Diseases resistant to antibiotics: major threats to food safety and public health
As is well known to the medical community, we face an urgent crisis of antibiotic
resistance. Once considered miracle drugs, antibiotics are becoming less and less
effective at treating infections and disease. Many Americans, including, I would guess,
some in this room, have experienced this problem first hand. Sometimes when drugs
don’t work, it means several days of unnecessary pain and suffering while doctors
figure out that another drug is needed. But increasingly, resistance leads to more dire
consequences. Treating a patient with an ineffective drug can give an infection a
chance to progress to a more serious illness. For cases where none of the available
antibiotics work, resistance becomes a matter of life and death. In addition to rendering
drugs ineffective, resistant strains are often more virulent than their susceptible counterparts.

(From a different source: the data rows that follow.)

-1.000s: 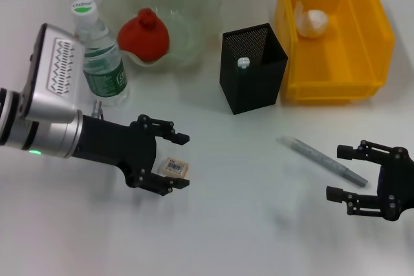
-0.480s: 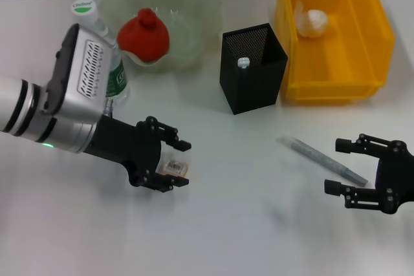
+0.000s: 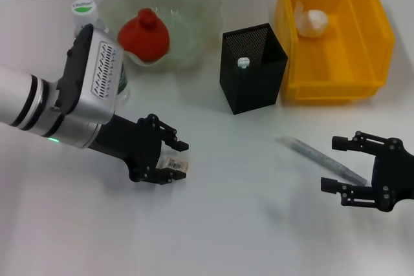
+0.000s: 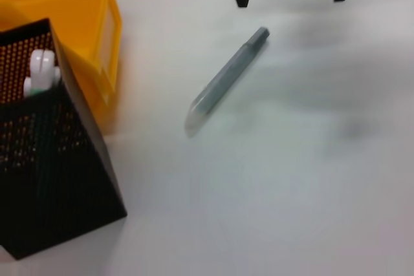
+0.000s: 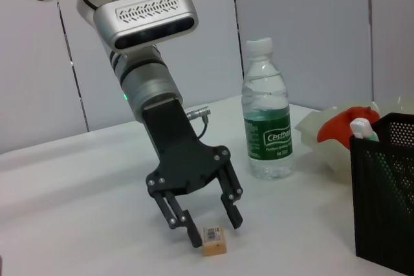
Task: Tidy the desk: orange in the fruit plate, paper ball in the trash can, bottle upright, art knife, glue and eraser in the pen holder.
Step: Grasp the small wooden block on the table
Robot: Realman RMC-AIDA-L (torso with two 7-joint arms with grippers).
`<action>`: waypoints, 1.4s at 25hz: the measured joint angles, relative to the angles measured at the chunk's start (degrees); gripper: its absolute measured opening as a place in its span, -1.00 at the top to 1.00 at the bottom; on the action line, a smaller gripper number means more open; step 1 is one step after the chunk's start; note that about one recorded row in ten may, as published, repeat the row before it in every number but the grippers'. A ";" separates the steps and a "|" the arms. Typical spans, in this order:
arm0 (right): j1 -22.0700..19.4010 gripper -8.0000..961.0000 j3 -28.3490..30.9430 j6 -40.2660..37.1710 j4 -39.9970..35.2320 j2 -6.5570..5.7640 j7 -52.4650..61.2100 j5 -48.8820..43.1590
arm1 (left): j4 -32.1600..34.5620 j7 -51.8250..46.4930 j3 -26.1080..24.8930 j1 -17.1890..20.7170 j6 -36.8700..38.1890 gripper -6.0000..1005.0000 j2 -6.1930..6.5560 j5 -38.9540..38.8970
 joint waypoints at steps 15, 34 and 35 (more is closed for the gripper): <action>0.02 -0.70 0.09 0.82 0.00 0.31 -0.09 0.01 | -0.14 -1.43 2.03 -0.48 -0.37 0.01 -0.04 0.65; -0.12 -0.70 0.56 0.51 0.00 0.40 -0.08 0.10 | 0.15 -2.30 3.68 -0.95 -0.32 0.25 -0.03 0.60; -0.15 -0.70 0.58 0.51 0.00 0.40 -0.08 0.10 | 0.16 -2.31 3.68 -0.96 -0.35 0.26 -0.03 0.60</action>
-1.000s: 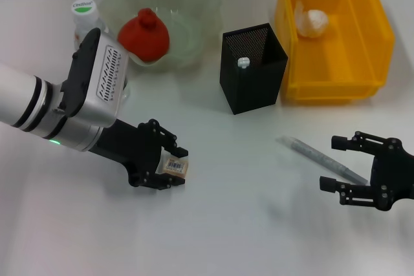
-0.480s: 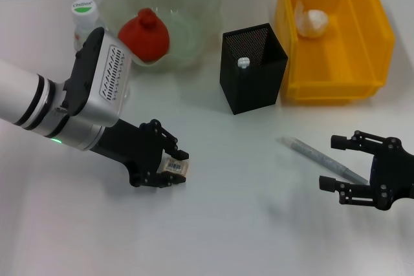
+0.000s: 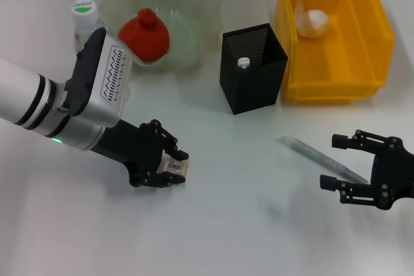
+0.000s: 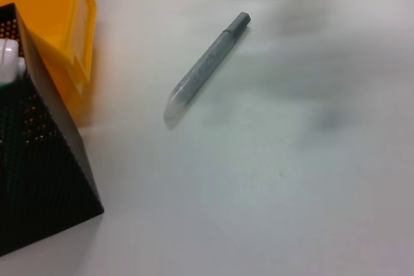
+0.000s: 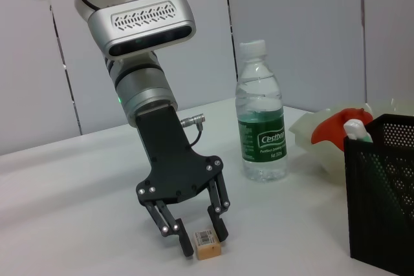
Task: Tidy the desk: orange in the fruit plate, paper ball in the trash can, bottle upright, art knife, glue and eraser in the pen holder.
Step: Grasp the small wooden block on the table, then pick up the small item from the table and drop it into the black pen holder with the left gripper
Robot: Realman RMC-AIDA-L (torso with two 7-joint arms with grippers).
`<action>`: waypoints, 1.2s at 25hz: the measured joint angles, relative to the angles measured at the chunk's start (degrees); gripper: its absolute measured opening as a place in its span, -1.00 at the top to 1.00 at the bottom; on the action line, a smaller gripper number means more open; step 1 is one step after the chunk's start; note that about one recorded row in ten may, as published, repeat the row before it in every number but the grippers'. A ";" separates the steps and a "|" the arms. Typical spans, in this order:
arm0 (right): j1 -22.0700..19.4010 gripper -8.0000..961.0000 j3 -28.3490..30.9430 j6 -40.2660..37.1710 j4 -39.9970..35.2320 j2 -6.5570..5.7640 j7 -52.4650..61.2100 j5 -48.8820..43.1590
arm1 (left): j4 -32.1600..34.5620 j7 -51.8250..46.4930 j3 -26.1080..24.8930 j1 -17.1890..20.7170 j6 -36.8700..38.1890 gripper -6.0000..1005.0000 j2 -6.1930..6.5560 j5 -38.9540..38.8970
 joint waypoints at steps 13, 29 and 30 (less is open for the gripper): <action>-0.02 -0.70 0.04 -0.17 0.00 0.00 -0.01 0.00 | 0.00 0.33 0.79 -0.14 0.23 0.41 -0.09 -0.06; 0.10 -0.70 0.80 -0.31 -0.01 0.00 -0.01 0.00 | 1.71 1.34 -3.72 1.65 7.02 0.46 0.10 -3.63; 0.15 -0.70 1.00 -0.45 -0.01 0.00 -0.01 0.00 | 1.71 1.38 -4.32 2.01 7.31 0.46 0.13 -4.55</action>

Antibiotic resistance is of particular concern in terms of food safety. The CDC has found
that half of all human Campylobacter infections2 are drug resistant as are one in five
Salmonella infections.3 Nearly 100,000 of the Salmonella infections would resist
treatment with at least five antibiotics. Salmonella and Campylobacter, the most
common sources of food borne illnesses in the United States, account for well over a
million resistant infections in this country each year.4
Unfortunately, the resistance crisis will not be alleviated by the arrival of new drugs.
The discovery of new classes of antibiotics, once almost a predictable occurrence, has
become frustratingly difficult in recent decades. The unhappy truth is that there are
virtually no new classes of antibiotic drugs in the pipeline.6 Unless we act to preserve
the antibiotics we have, the age of the miracle antibiotics may be coming to an end.